COMMENTARY

There's only one political party in the United States — the other one has descended into madness

The Democrats can be deeply disappointing, but at least they believe in democracy. That other party? Not so much

By David Masciotra

Contributing Writer

Published October 3, 2020 12:00PM (EDT)

Sean Hannity, Donald Trump and Mitch McConnell (Photo illustration by Salon/Getty Images)
Sean Hannity, Donald Trump and Mitch McConnell (Photo illustration by Salon/Getty Images)

There is only one political party in the United States.

The first presidential debate between Joe Biden and Donald Trump demonstrated with hideous clarity that the Democratic Party is currently running against not a conservative public policy agenda or a coherent philosophy of governance, but a collective psychotic episode, channeled through an authoritarian demagogue who is equally propelled and crippled by his own neuroses.

Gore Vidal, one of America's best chroniclers of empire, once provided instruction to a British interviewer expressing confusion over the radical hostility Republicans showed toward Barack Obama, and the former president's inability to react with equal aggression: "Obama believes the Republican Party is a political party when in fact it's a mindset, like Hitler Youth, based on hatred — religious hatred, racial hatred. When you foreigners hear the word 'conservative' you think of kindly old men hunting foxes. They're not, they're fascists."

 That mindset is now threatening to devour everything in its path, while its current figurehead, Donald Trump, provides encouragement to violent extremists, giving the Proud Boys — a militant far-right organization whose members have committed hate crimes — the chilling order, "Stand back and stand by."

The president's refusal to reject white supremacist movements elicited almost no clear condemnation from Republican commentators in the immediate aftermath of the debate. Sen. Tim Scott of South Carolina, the only Black Republican in the Senate (and one of only two in Congress), pathetically speculated that Trump "misspoke," and the few Republican members of Congress who spoke out against Trump's dangerous remarks equivocated by drawing comparisons to antifa, the right wing's favorite phantom hallucination.

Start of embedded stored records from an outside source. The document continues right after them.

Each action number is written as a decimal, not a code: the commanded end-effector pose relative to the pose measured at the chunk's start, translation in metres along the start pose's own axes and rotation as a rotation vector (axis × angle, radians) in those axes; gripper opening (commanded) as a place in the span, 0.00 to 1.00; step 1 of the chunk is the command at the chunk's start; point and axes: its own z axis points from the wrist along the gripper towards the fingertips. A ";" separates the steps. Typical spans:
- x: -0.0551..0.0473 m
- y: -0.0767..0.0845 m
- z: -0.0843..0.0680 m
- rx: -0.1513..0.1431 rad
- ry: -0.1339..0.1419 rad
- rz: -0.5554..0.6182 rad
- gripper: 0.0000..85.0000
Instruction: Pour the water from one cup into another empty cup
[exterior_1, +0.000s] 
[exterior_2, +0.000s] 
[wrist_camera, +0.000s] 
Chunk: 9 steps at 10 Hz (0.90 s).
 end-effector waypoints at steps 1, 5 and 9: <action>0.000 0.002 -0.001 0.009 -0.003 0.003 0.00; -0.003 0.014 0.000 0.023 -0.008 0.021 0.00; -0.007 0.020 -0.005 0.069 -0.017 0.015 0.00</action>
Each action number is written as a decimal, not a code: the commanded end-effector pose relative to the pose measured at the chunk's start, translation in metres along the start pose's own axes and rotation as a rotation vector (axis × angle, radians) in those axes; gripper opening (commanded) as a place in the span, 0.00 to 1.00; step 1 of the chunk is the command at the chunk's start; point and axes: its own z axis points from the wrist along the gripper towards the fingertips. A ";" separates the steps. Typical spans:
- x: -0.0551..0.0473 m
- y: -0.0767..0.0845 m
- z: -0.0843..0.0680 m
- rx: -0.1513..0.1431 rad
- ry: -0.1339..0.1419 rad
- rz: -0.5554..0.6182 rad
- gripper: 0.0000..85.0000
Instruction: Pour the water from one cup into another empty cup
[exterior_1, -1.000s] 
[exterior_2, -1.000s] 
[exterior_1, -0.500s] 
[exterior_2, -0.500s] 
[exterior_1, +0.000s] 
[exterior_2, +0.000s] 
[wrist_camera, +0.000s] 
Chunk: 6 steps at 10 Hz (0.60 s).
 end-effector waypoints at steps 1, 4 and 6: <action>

Observers of political debate can now expect journalists and analysts to fall into the familiar pattern of throwing their arms in the air, articulating incredulity at Trump's malevolence and the Republican refusal to object, and conclude they are merely making a "political calculation," proceeding with caution so as not to alienate Trump's rabid base.

This is wrong.

It's certainly true that Republican officials are afraid of the bloodlust of the Trump cult. But it is also true, and more important to recognize, that Trump's hatred for democracy — which critics and commentators view as a liability is largely an asset for his supporters. Many of those who hold office at the national level, as evident from the ghoulish statements of Rep. Matt Gaetz of Florida, Sen. Tom Cotton of Arkansas and others, along with the voters who applaud Trump's every act of cruelty, are glad to see him waging war on a system designed to give representation and power to a diverse group of citizens.

 If Trump, Attorney General Bill Barr, and their enablers in Congress can succeed in subverting the presidential election, and "making America great again" by enshrining the minority rule of white Christians, the average Republican will celebrate. There is no other reasonable conclusion to draw from the fact that between 80 and 90 percent of Republicans approve of Trump's performance in office.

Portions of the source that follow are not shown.